= Beginning of Section =

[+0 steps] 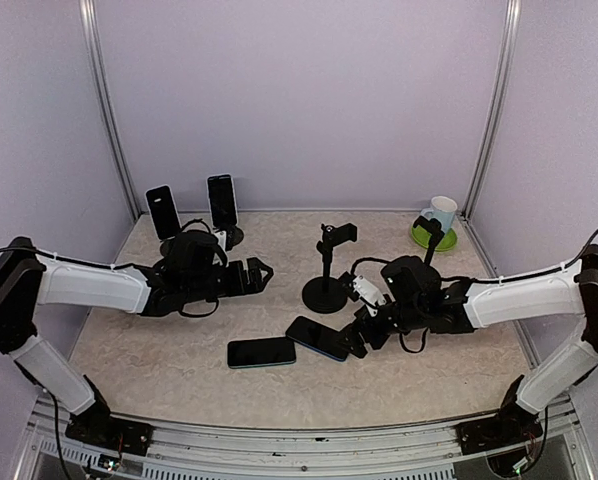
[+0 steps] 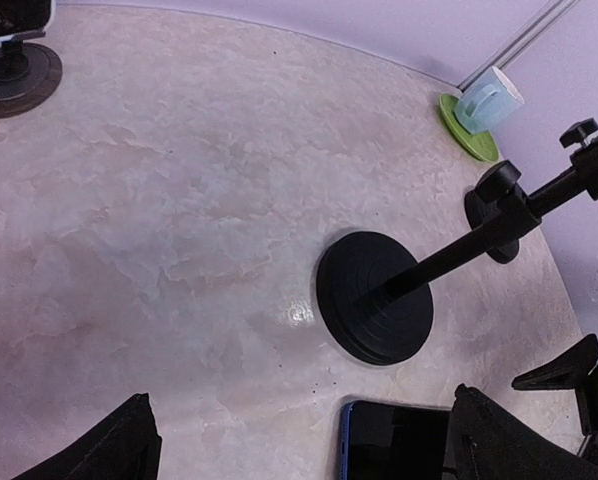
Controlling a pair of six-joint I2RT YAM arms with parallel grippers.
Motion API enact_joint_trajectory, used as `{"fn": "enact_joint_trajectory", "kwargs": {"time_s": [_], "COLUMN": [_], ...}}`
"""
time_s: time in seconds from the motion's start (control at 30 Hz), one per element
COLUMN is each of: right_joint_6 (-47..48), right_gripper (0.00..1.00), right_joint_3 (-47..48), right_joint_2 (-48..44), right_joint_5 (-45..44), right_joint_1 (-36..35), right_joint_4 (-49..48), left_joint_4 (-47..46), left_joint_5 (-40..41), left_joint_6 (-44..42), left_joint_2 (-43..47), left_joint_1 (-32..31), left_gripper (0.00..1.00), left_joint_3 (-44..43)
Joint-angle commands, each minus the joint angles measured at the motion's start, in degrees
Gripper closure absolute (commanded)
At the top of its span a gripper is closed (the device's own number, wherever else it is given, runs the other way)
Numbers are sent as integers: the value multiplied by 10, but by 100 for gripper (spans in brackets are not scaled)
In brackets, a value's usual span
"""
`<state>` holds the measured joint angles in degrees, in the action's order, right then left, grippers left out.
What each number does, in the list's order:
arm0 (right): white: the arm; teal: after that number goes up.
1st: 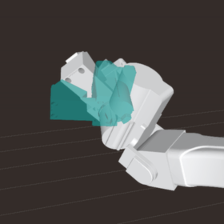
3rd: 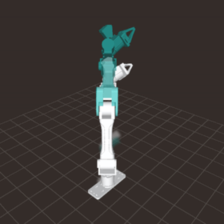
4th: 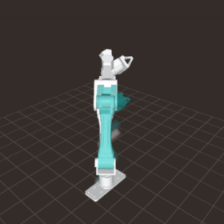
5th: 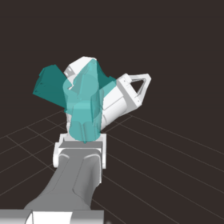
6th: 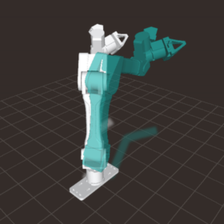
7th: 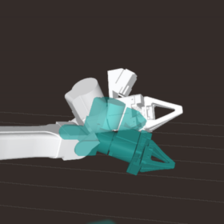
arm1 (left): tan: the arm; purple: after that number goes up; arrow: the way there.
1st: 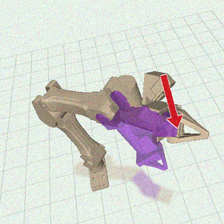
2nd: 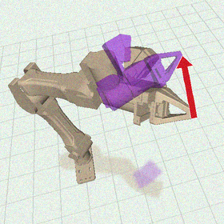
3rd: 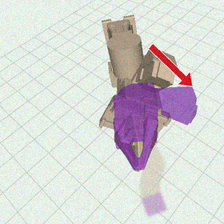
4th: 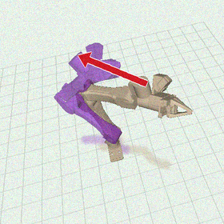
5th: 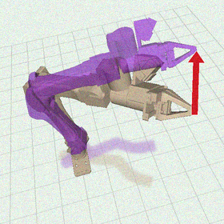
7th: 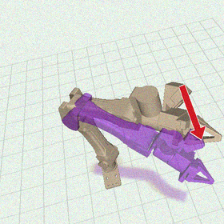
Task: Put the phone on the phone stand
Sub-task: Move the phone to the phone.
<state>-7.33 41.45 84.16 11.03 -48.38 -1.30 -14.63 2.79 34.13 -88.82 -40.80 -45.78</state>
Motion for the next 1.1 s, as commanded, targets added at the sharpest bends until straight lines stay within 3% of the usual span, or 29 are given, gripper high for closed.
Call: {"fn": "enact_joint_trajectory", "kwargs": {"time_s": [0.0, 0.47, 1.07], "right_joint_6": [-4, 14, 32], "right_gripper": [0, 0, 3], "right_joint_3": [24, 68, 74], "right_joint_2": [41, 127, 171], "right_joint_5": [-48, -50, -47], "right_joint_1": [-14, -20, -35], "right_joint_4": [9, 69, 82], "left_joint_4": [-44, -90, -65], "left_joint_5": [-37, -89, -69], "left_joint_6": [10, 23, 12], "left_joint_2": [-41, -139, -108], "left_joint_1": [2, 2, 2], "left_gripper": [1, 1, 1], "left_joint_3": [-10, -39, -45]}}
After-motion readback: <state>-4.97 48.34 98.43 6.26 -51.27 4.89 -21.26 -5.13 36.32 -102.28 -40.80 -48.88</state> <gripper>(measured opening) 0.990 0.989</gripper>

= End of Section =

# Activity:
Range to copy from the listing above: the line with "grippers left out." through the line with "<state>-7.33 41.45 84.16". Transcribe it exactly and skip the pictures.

# Completed task:
`<state>` holds the measured joint angles in degrees, in the action's order, right then left, grippers left out.
What each number does, in the list's order:
arm0 (right): white: the arm; teal: after that number goes up.
1st: 
3rd: 
4th: 
5th: 
6th: 
7th: 
arm1 (left): tan: the arm; purple: after that number goes up; arrow: the way there.
1st: 
2nd: 
3rd: 
4th: 
5th: 
7th: 
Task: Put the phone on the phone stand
Sub-task: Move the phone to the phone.
<state>-7.33 41.45 84.16 11.03 -48.38 -1.30 -14.63 2.79 34.13 -88.82 -40.80 -45.78</state>

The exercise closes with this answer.